How Bias Binds: Measuring Hidden Associations for Bias Control in Text-to-Image Compositions
Jeng-Lin Li, Ming-Ching Chang, Wei-Chao Chen
TL;DR
This work tackles bias in text-to-image generation arising from semantic bindings within compositional prompts. It introduces a Bias Adherence Score (BA-Score) to quantify how object-attribute bindings influence bias, and a training-free Context Bias Control (CBC) framework that decouples sensitive attribute components from main-object semantics and injects residuals to steer generation. CBC leverages Schmidt orthogonalization to create attribute-orthogonal embeddings, latent-space BA-Score guidance, and attention rescaling to maintain stability, achieving over 10% debiasing gains in compositional generation without sacrificing image quality.

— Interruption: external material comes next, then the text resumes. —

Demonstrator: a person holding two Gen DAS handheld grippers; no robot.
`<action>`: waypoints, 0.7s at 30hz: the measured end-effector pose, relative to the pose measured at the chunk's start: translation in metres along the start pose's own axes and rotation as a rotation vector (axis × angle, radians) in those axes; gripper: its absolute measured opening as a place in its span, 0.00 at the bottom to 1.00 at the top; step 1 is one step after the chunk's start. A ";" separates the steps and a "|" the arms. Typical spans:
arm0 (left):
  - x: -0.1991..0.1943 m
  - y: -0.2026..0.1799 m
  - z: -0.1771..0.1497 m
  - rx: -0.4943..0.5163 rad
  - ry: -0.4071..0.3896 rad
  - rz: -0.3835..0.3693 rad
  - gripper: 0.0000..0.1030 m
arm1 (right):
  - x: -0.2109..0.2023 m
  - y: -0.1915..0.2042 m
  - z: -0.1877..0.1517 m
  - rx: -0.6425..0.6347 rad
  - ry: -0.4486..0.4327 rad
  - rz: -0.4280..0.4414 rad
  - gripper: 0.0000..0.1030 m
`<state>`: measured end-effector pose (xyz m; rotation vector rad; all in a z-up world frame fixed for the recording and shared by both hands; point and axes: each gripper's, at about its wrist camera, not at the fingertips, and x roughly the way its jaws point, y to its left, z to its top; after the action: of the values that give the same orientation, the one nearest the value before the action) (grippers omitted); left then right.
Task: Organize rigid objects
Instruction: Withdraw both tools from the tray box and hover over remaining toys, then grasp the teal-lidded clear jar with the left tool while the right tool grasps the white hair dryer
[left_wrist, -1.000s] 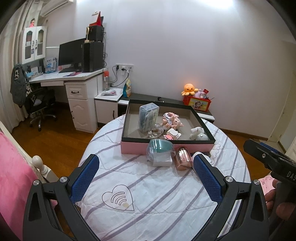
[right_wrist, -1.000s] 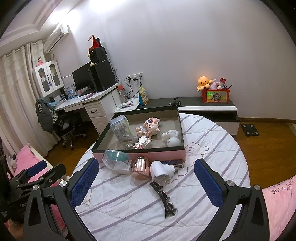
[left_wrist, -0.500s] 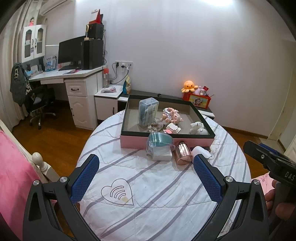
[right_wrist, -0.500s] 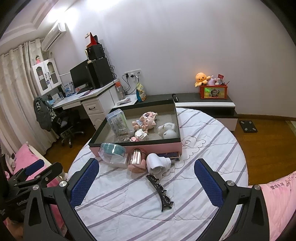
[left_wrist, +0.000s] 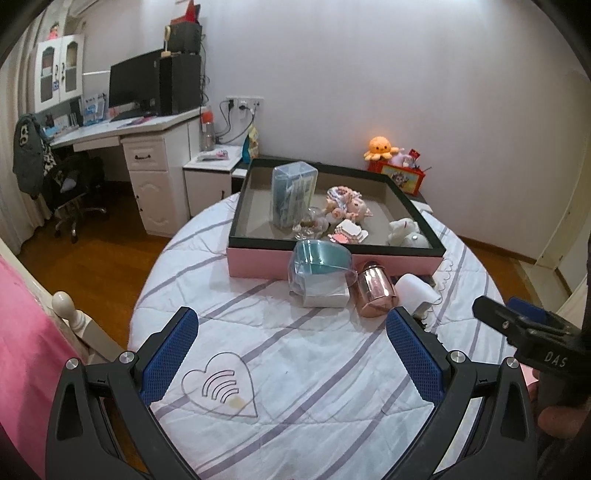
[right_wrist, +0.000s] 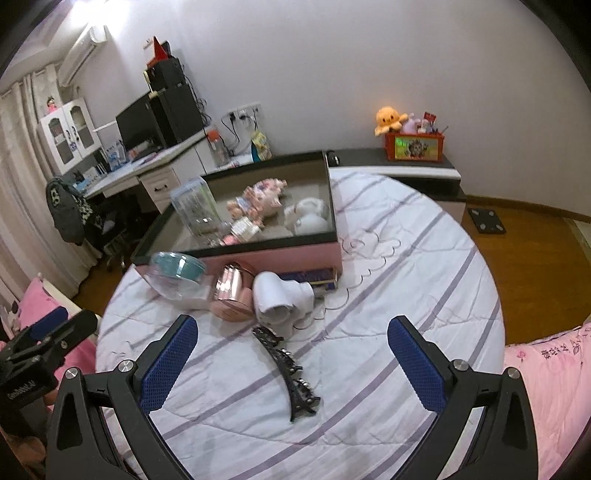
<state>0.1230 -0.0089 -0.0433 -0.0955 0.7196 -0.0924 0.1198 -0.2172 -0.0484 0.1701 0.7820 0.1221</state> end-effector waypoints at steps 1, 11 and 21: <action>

Experiments on the Winobias benchmark demonstrate that semantic-context bindings can amplify bias under existing methods, and the proposed CBC approach yields improved fairness metrics (e.g., FD, VQA, AFS) while preserving text-image alignment. The study highlights limitations of current debiasing strategies for semantically bound contexts and points toward training-free, composition-aware debiasing as a practical path for robust, fair T2I systems.
Abstract
Text-to-image generative models often exhibit bias related to sensitive attributes. However, current research tends to focus narrowly on single-object prompts with limited contextual diversity. In reality, each object or attribute within a prompt can contribute to bias. For example, the prompt "an assistant wearing a pink hat" may reflect female-inclined biases associated with a pink hat. The neglected joint effects of the semantic binding in the prompts cause significant failures in current debiasing approaches. This work initiates a preliminary investigation on how bias manifests under semantic binding, where contextual associations between objects and attributes influence generative outcomes. We demonstrate that the underlying bias distribution can be amplified based on these associations. Therefore, we introduce a bias adherence score that quantifies how specific object-attribute bindings activate bias. To delve deeper, we develop a training-free context-bias control framework to explore how token decoupling can facilitate the debiasing of semantic bindings. This framework achieves over 10% debiasing improvement in compositional generation tasks. Our analysis of bias scores across various attribute-object bindings and token decorrelation highlights a fundamental challenge: reducing bias without disrupting essential semantic relationships. These findings expose critical limitations in current debiasing approaches when applied to semantically bound contexts, underscoring the need to reassess prevailing bias mitigation strategies.